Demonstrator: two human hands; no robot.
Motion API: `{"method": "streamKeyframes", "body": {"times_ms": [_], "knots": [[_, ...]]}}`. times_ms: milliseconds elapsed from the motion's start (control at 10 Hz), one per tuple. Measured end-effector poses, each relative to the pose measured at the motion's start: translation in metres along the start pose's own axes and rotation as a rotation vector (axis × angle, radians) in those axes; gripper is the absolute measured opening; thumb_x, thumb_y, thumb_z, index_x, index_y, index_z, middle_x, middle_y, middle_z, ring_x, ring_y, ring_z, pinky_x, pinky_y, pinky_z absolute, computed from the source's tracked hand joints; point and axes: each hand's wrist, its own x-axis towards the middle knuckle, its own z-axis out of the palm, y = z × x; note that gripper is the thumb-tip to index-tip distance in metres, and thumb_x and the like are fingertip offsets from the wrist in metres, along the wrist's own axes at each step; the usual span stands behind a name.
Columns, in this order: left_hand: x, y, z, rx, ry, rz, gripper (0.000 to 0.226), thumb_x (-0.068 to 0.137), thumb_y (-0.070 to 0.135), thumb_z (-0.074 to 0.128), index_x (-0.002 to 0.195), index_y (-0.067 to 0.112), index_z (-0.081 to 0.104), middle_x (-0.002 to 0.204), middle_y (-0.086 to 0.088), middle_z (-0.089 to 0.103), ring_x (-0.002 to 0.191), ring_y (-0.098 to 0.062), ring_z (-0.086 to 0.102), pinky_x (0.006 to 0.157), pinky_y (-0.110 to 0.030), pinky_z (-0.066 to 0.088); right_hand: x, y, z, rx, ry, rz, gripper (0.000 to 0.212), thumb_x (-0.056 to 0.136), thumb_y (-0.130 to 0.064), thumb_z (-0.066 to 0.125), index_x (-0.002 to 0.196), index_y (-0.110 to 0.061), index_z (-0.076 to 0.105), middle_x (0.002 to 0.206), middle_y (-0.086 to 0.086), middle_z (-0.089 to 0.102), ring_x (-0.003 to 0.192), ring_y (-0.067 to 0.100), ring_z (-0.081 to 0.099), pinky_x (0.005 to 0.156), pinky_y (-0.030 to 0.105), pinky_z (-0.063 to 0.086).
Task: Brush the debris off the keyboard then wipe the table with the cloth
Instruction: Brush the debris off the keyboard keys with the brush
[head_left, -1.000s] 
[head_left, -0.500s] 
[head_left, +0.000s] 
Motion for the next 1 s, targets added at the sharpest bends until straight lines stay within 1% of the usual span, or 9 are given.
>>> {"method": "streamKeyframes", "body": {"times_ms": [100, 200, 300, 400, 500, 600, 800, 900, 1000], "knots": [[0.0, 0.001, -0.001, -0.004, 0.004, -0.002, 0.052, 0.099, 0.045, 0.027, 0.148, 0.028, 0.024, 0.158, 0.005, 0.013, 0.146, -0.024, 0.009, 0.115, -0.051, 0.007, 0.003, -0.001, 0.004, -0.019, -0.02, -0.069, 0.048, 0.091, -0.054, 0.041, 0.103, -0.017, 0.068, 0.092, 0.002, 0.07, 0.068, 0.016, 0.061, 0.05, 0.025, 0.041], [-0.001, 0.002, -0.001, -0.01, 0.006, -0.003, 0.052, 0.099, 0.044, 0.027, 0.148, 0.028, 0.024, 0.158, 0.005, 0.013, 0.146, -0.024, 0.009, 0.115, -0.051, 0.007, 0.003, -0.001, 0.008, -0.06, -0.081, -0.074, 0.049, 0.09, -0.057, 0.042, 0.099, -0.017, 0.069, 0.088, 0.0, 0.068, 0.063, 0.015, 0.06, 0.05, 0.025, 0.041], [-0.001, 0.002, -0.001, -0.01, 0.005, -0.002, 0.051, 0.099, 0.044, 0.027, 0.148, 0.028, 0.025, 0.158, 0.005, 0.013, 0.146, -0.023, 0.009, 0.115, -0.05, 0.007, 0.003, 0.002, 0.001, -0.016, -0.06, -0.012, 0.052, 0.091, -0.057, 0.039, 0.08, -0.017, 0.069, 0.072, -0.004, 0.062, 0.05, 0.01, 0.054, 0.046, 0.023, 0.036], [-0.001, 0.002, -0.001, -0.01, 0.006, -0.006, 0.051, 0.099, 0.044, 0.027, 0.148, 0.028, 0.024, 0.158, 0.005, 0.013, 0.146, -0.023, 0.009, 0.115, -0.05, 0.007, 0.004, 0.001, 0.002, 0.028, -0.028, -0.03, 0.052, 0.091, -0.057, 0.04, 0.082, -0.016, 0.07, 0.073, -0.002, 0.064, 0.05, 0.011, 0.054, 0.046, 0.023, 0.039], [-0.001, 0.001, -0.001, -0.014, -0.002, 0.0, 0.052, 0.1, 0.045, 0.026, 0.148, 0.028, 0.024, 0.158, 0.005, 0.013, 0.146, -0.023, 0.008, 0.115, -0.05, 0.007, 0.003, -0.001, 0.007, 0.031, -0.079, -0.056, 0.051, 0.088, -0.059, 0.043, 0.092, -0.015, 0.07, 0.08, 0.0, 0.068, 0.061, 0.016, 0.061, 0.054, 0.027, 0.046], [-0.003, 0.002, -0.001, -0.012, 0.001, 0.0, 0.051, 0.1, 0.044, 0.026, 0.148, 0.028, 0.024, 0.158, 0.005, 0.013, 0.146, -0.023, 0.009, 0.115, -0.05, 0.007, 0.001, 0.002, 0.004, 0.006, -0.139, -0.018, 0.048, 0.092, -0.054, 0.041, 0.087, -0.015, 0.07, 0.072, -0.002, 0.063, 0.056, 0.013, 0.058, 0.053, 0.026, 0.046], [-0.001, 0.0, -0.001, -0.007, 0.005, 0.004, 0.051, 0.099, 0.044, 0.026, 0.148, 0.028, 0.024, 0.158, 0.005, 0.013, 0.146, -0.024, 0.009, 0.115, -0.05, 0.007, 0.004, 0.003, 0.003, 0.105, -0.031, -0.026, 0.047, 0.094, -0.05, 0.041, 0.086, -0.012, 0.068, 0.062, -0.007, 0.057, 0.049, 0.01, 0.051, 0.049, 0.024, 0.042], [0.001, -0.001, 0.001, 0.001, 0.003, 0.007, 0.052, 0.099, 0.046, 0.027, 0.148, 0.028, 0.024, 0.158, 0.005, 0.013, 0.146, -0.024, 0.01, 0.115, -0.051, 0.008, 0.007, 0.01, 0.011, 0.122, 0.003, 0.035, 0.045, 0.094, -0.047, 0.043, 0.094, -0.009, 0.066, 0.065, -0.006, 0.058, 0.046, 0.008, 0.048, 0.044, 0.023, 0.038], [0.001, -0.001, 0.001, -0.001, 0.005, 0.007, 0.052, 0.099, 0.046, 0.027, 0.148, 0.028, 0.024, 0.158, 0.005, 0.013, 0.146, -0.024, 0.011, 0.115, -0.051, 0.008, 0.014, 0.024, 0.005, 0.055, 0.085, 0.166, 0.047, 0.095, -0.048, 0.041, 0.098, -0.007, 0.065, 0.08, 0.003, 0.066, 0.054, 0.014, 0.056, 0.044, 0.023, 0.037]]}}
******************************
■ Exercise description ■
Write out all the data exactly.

■ Answer for this exercise ■
Demonstrator: two human hands; no robot.
Motion API: `{"method": "streamKeyframes", "body": {"times_ms": [_], "knots": [[_, ...]]}}`. times_ms: milliseconds elapsed from the motion's start (control at 10 Hz), one per tuple. Measured end-effector poses, each relative to the pose measured at the motion's start: translation in metres along the start pose's own axes and rotation as a rotation vector (axis × angle, radians) in those axes; gripper is the absolute measured opening; thumb_x, thumb_y, thumb_z, index_x, index_y, index_z, middle_x, middle_y, middle_z, ring_x, ring_y, ring_z, pinky_x, pinky_y, pinky_z absolute, computed from the source's tracked hand joints; point and axes: each hand's wrist, its own x-axis towards the middle knuckle, its own z-axis out of the palm, y = z × x; note that gripper is the thumb-tip to index-tip distance in metres, and thumb_x and the like are fingertip offsets from the wrist in metres, along the wrist's own axes at each step; the usual span stands behind a name.
Columns, in this order: left_hand: x, y, z, rx, ry, rz, gripper (0.000 to 0.226), thumb_x (-0.068 to 0.137), thumb_y (-0.070 to 0.135), thumb_z (-0.074 to 0.128), index_x (-0.002 to 0.195), index_y (-0.067 to 0.112), index_z (-0.081 to 0.104), middle_x (-0.002 to 0.204), middle_y (-0.086 to 0.088), middle_z (-0.089 to 0.103), ring_x (-0.002 to 0.191), ring_y (-0.098 to 0.062), ring_z (-0.086 to 0.102), pinky_x (0.006 to 0.157), pinky_y (-0.110 to 0.030), pinky_z (-0.066 to 0.088); right_hand: x, y, z, rx, ry, rz, gripper (0.000 to 0.212), thumb_x (-0.056 to 0.136), thumb_y (-0.130 to 0.064), thumb_z (-0.066 to 0.125), index_x (-0.002 to 0.196), index_y (-0.110 to 0.061), index_z (-0.076 to 0.105), middle_x (0.002 to 0.206), middle_y (-0.086 to 0.086), middle_z (-0.089 to 0.102), ring_x (-0.003 to 0.192), ring_y (-0.067 to 0.100), ring_z (-0.081 to 0.099), pinky_x (0.005 to 0.156), pinky_y (-0.030 to 0.105), pinky_z (-0.063 to 0.086).
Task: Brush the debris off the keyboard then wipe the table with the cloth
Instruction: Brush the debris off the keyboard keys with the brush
[head_left, -1.000s] 
[head_left, -0.500s] 
[head_left, +0.000s] 
Motion for the next 1 s, targets added at the sharpest bends until straight lines stay within 1% of the usual span, or 9 are given.
>>> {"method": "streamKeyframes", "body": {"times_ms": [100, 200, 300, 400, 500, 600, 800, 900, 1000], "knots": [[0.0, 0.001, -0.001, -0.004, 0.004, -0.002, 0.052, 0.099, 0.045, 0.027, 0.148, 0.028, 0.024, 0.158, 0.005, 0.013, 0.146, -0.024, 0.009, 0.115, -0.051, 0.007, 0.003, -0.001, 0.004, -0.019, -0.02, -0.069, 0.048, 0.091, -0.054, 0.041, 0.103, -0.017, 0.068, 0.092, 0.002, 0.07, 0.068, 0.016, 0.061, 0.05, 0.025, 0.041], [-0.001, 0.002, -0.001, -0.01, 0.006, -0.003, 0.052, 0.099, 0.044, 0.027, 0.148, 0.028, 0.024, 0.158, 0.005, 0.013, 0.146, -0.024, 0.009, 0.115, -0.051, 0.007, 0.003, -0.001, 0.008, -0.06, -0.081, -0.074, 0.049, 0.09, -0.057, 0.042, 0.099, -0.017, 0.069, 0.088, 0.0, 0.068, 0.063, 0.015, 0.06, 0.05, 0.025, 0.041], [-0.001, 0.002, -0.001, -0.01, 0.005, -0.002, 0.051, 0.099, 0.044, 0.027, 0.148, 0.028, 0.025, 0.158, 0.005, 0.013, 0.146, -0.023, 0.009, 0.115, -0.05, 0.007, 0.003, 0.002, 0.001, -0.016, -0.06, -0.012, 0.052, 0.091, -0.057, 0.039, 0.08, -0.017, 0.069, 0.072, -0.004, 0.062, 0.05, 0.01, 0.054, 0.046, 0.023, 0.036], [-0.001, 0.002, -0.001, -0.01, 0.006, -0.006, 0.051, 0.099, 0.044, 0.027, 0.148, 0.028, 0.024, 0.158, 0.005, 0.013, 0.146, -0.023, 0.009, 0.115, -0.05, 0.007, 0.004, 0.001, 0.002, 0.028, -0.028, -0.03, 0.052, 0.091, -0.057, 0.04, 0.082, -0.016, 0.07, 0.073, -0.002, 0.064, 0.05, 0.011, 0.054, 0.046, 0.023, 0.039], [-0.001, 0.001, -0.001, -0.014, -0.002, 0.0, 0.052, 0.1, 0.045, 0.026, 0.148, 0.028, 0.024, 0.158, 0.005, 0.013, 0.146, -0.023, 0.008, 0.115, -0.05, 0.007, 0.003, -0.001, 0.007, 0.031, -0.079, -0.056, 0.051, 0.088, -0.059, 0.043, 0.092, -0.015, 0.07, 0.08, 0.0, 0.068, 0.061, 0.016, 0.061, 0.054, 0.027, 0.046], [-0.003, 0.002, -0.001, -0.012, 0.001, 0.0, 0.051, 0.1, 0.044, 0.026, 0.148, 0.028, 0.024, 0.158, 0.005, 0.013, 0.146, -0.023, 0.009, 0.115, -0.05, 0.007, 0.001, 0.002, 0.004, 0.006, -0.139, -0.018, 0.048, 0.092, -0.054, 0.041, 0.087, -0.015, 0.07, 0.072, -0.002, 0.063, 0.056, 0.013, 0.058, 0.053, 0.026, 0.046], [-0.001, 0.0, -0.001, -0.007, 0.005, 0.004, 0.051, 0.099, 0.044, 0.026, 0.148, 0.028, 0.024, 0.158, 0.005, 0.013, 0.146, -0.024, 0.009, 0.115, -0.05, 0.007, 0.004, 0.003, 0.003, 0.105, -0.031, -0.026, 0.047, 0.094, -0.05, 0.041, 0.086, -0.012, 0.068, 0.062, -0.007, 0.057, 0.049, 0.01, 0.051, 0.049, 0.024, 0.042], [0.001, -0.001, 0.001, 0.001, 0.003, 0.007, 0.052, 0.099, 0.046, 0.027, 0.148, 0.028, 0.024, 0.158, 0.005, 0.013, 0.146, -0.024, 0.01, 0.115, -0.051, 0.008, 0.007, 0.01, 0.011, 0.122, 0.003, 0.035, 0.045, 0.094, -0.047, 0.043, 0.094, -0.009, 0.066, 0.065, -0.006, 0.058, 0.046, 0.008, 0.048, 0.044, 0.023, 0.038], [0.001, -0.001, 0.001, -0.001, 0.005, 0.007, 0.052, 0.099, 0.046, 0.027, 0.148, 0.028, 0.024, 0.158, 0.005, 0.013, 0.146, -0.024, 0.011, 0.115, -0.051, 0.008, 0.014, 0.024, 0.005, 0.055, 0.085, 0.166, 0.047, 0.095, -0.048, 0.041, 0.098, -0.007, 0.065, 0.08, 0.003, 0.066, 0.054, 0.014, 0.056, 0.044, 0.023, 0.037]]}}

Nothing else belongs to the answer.